Dawkins did not sit in the next two Parliaments, but in 1831, at the age of 71, he was returned for Lord Pembroke’s pocket borough of Wilton as an opponent of parliamentary reform.5 He voted against the second reading of the Grey ministry’s reintroduced reform bill, 6 July, for the adjournment, 12 July, for using the 1831 census to determine the borough disfranchisement schedules, 19 July, against the partial disfranchisement of Chippenham, 27 July, and against the bill’s passage, 21 Sept. 1831. He divided against the second reading of the revised reform bill, 17 Dec. 1831, but was credited with a vote for Hunt’s proposal to enfranchise all tax-paying householders, 2 Feb. 1832. He voted against the enfranchisement of Tower Hamlets, 28 Feb., and the third reading of the bill, 22 Mar. 1832. He was in the opposition minorities on the Russian-Dutch loan, 26 Jan., 12 July, and the Greek loan, 6 Aug. 1832. He retired from the House at the ensuing dissolution after over 40 years of apparently mute membership.

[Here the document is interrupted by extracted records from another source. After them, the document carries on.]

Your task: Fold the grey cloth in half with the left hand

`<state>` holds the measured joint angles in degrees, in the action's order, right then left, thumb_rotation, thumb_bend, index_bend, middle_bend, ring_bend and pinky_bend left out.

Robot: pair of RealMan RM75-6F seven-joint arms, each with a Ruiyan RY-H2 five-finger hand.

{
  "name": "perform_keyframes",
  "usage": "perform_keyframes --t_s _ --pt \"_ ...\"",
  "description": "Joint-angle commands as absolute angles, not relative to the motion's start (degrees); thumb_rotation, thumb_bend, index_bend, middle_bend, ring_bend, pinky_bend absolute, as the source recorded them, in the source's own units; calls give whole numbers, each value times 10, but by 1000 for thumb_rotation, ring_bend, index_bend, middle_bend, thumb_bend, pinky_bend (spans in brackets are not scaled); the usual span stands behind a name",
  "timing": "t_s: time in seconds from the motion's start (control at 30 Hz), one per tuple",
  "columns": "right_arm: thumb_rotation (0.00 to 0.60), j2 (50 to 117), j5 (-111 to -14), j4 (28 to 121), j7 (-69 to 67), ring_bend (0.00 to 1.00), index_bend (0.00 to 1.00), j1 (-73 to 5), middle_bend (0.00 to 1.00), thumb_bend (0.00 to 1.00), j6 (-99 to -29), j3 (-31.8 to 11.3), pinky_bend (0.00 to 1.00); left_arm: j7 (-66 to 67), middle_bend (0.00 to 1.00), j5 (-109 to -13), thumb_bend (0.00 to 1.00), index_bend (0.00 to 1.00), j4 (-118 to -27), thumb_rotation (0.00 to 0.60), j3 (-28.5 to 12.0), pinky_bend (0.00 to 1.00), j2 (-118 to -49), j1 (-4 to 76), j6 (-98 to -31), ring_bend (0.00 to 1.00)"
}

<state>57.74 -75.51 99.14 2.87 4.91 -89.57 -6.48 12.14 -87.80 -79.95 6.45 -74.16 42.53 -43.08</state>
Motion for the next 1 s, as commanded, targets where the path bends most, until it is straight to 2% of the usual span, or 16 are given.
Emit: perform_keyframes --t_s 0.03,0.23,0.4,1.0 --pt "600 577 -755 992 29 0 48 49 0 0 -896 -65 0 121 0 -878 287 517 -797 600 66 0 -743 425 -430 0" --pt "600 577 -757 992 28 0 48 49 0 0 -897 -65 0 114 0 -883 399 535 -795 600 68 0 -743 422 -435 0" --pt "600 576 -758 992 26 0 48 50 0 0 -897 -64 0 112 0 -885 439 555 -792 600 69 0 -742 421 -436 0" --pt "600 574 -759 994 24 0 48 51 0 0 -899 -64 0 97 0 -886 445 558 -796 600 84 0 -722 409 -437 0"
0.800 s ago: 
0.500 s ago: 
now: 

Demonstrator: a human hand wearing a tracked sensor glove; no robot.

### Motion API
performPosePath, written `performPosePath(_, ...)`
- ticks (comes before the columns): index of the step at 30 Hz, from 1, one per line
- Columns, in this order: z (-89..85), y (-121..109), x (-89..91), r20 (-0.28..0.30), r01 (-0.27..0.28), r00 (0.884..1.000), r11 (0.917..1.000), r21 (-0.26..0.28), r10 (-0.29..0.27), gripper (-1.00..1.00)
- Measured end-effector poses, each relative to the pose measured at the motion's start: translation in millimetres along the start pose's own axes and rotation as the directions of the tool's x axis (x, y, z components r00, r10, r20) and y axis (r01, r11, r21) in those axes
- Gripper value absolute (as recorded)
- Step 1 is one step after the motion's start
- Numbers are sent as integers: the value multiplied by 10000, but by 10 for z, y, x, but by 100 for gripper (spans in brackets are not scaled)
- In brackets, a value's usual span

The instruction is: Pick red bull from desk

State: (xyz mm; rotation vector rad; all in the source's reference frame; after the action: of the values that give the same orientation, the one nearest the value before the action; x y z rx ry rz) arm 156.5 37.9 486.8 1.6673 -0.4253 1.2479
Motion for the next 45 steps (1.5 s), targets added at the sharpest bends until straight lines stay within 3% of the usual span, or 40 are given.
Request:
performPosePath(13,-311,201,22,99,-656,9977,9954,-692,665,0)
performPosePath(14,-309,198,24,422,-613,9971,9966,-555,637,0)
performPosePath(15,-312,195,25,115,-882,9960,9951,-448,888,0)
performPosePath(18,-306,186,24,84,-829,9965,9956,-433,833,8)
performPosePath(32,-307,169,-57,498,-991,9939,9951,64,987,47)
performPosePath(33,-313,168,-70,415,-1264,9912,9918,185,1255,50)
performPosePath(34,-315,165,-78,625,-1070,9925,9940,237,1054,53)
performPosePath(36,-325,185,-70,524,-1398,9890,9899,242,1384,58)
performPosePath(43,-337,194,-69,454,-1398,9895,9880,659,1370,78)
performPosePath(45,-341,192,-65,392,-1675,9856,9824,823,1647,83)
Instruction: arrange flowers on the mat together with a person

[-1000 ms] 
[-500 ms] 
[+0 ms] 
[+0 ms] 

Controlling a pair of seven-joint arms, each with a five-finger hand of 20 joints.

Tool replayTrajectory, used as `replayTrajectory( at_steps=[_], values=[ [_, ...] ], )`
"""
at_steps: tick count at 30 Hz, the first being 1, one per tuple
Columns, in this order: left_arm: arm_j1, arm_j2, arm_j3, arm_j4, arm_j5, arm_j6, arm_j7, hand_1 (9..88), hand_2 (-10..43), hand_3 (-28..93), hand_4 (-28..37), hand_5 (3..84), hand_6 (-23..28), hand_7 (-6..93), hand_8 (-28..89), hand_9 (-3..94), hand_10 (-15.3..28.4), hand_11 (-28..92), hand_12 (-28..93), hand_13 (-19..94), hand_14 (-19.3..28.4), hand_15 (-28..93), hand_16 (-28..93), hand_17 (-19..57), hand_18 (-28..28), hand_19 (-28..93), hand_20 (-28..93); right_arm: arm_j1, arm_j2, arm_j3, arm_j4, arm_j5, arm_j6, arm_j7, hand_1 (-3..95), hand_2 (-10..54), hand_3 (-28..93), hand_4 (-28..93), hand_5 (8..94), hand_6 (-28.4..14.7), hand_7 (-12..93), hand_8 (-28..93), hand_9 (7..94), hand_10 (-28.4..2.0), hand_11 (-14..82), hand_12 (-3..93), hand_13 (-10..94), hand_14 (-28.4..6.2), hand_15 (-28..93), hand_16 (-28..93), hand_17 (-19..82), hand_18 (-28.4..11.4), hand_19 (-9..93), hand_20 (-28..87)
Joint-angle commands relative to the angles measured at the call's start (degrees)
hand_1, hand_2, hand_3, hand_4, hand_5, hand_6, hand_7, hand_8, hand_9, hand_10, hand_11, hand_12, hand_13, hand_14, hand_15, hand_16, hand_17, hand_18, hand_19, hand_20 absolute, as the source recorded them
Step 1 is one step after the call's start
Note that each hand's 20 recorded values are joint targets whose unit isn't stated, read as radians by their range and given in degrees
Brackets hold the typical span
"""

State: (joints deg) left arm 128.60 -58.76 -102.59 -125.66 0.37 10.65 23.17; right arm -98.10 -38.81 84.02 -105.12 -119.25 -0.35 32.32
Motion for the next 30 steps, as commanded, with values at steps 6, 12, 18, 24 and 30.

In 1835 Dawkins inherited the estates at Weybridge, Surrey, of his cousin Lord Portmore and changed his name accordingly.6 His only surviving son George Augustus Frederick, a soldier who had been wounded at Waterloo, had died childless, aged 30, in 1821.7 Four years earlier Dawkins had devised all his disposable real and personal property to his only daughter Caroline Anna, who succeeded him on his death in March 1843 and died unmarried in 1857. The entailed Oxfordshire and Jamaican estates passed to his younger brother Henry.8

Ref Volumes: 1820-1832

Author: David R. Fisher

Notes

  • 1. Gent. Mag. (1815), ii. 92.
  • 2. Ibid. (1822), ii. 273.
  • 3. PROB 11/1558/402.
  • 4. Black Bk. (1823), 151; Session of Parl. 1825, p. 460.
  • 5. Wilts. RO, Radnor mss 490/1375, Boucher to Radnor, 5 May 1831.
  • 6. VCH Surr. iii. 476; PROB 11/1844/194.
  • 7. Gent. Mag. (1821), ii. 645.
  • 8. PROB 11/1979/311; Gent. Mag. (1843), i. 446; (1857), ii. 471.